For the view I have taken. I am fortified by a Full Bench Judgment of this Court in the case of Prabhulal Vs. Gram Panchayat, Guradiya & Ors. 1986 J.L.J. wherein a converse case, this Court has held as follows :
The question thus remains to be considered is whether the Act and relevant Rules contemplated voting by secret ballot when the resolution of no confidence comes up for consideration. S. 18 (1) of the Act which has been referred to above inter alia uses the words voting and does not give out that the voting has to be by ballot Rule 6 (2) (ii) of the Rules requires that in the minutes the number of votes for and against such motion of no confidence and names of those who have remained neutral have to be recorded. It has further been laid down in the same paragraph that S.62 of the M.P. Municipalities Act impliedly prohibits such a method of voting. It was further observed that the Municipalities Act, 1961 far from expressly or impliedly authorising the mode of voting by ballot prohibits that mode as a necessary implication of S.62. The Division Bench in Sojharmals case (supra) had also laid down that the settled rule in regard to mode of voting is that where a statute prescribes the mode in which the note of a body is to be taken, then that method must be followed and failure to comply with the same is fatal to any action taken and that if the mode of voting is not prescribed then the method of voting by show of hands, followed if necessary by poll must prevail.

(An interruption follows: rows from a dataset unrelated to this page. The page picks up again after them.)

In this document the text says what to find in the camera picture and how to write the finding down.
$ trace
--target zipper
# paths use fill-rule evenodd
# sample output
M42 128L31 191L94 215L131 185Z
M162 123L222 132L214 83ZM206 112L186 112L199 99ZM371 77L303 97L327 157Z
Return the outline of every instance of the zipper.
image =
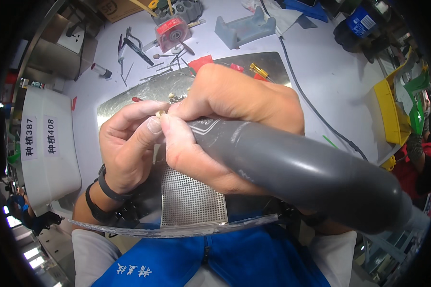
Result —
M211 247L208 246L208 239L206 238L206 236L204 237L204 255L203 255L203 261L202 264L205 264L208 262L208 258L209 258L209 251L211 250Z

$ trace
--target cardboard box
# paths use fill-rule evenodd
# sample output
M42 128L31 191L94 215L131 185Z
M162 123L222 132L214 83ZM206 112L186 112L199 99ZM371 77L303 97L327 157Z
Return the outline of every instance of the cardboard box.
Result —
M151 2L150 0L138 1L145 6ZM104 0L97 5L97 8L112 23L143 10L129 0Z

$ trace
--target blue bottle label
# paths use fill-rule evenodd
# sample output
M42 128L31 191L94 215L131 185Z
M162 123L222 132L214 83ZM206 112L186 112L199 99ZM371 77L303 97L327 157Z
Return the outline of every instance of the blue bottle label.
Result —
M367 11L358 6L353 14L346 19L346 24L357 37L365 38L378 26L377 23L369 16Z

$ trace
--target gray plastic holder
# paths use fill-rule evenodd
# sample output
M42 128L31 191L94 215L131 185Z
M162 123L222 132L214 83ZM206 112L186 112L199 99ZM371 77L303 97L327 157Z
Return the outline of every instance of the gray plastic holder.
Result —
M162 11L157 9L155 13L158 17L150 15L157 26L171 19L175 15L179 15L185 23L189 24L190 22L198 20L203 13L203 6L199 0L196 0L195 2L192 0L179 0L174 3L172 7L174 12L174 15L172 16L169 13L169 8Z
M254 40L273 35L276 19L268 18L265 22L260 6L257 6L253 16L225 23L221 16L215 22L215 33L232 50Z

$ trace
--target perforated metal plate
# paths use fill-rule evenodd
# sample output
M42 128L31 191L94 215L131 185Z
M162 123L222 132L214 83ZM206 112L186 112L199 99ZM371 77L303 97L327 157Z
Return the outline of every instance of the perforated metal plate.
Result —
M161 227L228 222L223 194L170 167L163 172L161 193Z

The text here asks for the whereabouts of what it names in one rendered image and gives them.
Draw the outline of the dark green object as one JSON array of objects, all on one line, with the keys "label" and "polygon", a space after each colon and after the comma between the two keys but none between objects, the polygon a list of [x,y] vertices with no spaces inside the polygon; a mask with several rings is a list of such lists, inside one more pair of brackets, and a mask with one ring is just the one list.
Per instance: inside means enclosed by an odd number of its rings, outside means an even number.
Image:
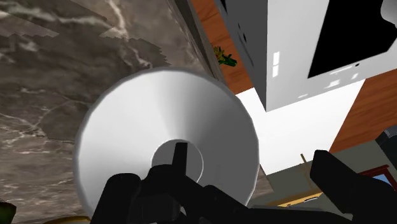
[{"label": "dark green object", "polygon": [[17,207],[8,202],[0,202],[0,224],[11,224]]}]

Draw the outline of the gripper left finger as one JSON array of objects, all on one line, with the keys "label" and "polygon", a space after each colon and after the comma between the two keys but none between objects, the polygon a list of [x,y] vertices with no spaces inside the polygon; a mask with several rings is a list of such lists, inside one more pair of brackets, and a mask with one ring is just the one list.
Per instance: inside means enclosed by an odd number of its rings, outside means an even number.
[{"label": "gripper left finger", "polygon": [[176,143],[171,164],[152,167],[146,178],[111,176],[90,224],[238,224],[247,207],[212,185],[186,175],[187,143]]}]

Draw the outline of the dark grey ribbed cylinder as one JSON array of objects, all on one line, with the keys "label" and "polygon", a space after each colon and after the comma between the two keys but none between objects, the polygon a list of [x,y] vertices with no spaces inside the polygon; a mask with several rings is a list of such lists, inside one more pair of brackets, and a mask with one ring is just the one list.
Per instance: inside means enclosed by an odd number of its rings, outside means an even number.
[{"label": "dark grey ribbed cylinder", "polygon": [[385,129],[375,141],[390,162],[397,167],[397,125]]}]

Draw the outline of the red framed picture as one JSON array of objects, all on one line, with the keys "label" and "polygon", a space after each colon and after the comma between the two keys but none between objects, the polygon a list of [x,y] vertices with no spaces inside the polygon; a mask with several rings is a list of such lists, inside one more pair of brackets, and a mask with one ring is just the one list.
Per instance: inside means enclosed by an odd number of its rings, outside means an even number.
[{"label": "red framed picture", "polygon": [[388,165],[382,165],[373,169],[369,169],[367,171],[360,172],[359,174],[381,180],[391,185],[393,189],[397,191],[397,181],[393,178],[393,176],[389,172]]}]

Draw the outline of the white bowl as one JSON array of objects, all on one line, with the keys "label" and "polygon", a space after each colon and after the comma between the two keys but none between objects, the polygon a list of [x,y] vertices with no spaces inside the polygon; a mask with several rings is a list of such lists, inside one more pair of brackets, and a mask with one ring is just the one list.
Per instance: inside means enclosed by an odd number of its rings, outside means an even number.
[{"label": "white bowl", "polygon": [[178,141],[189,144],[189,177],[249,202],[260,160],[243,103],[212,77],[159,67],[120,80],[85,115],[75,138],[73,174],[86,213],[94,214],[112,175],[145,178],[153,165],[171,162]]}]

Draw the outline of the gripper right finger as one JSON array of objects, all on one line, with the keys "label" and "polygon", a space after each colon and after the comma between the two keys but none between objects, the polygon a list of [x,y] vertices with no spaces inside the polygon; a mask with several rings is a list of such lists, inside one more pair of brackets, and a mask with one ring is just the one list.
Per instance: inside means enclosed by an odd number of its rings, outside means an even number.
[{"label": "gripper right finger", "polygon": [[310,178],[353,224],[397,224],[397,191],[389,184],[354,172],[326,150],[316,150]]}]

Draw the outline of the green yellow plant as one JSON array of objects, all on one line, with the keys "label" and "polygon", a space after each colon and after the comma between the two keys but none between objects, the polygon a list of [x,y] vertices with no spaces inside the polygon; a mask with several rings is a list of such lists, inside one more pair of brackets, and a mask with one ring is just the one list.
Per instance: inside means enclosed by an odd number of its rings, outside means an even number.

Learned counsel for the petitioner all the time emphasised that the petitioner being a Harijan she is being subjected to harassment and in case this Court finds that the motion of no confidence was passed in illegal way, after declaring the same to be so, this Court should not give any further direction. Learned counsel for the respondent, however, submits that such a direction is necessary as the no confidence motion, if quashed by this Court shall be projected by the petitioner to be rejection of no confidence motion and, therefore, she will contend that motion of no confidence does not lie against her before stipulated time.
Needless to state that when no confidence motion passed against the petitioner is quashed on the ground of infraction of rule, it cannot be said that motion has been rejected and the bar of time to consider fresh no confidence motion shall not arise.
In the result, application is allowed, impugned resolution of no confidence motion is hereby quashed and the respondents shall proceed in the matter in accordance with law from a point earlier than passing of the resolution. However, in the facts and circumstances of the case, there shall be no order as to costs.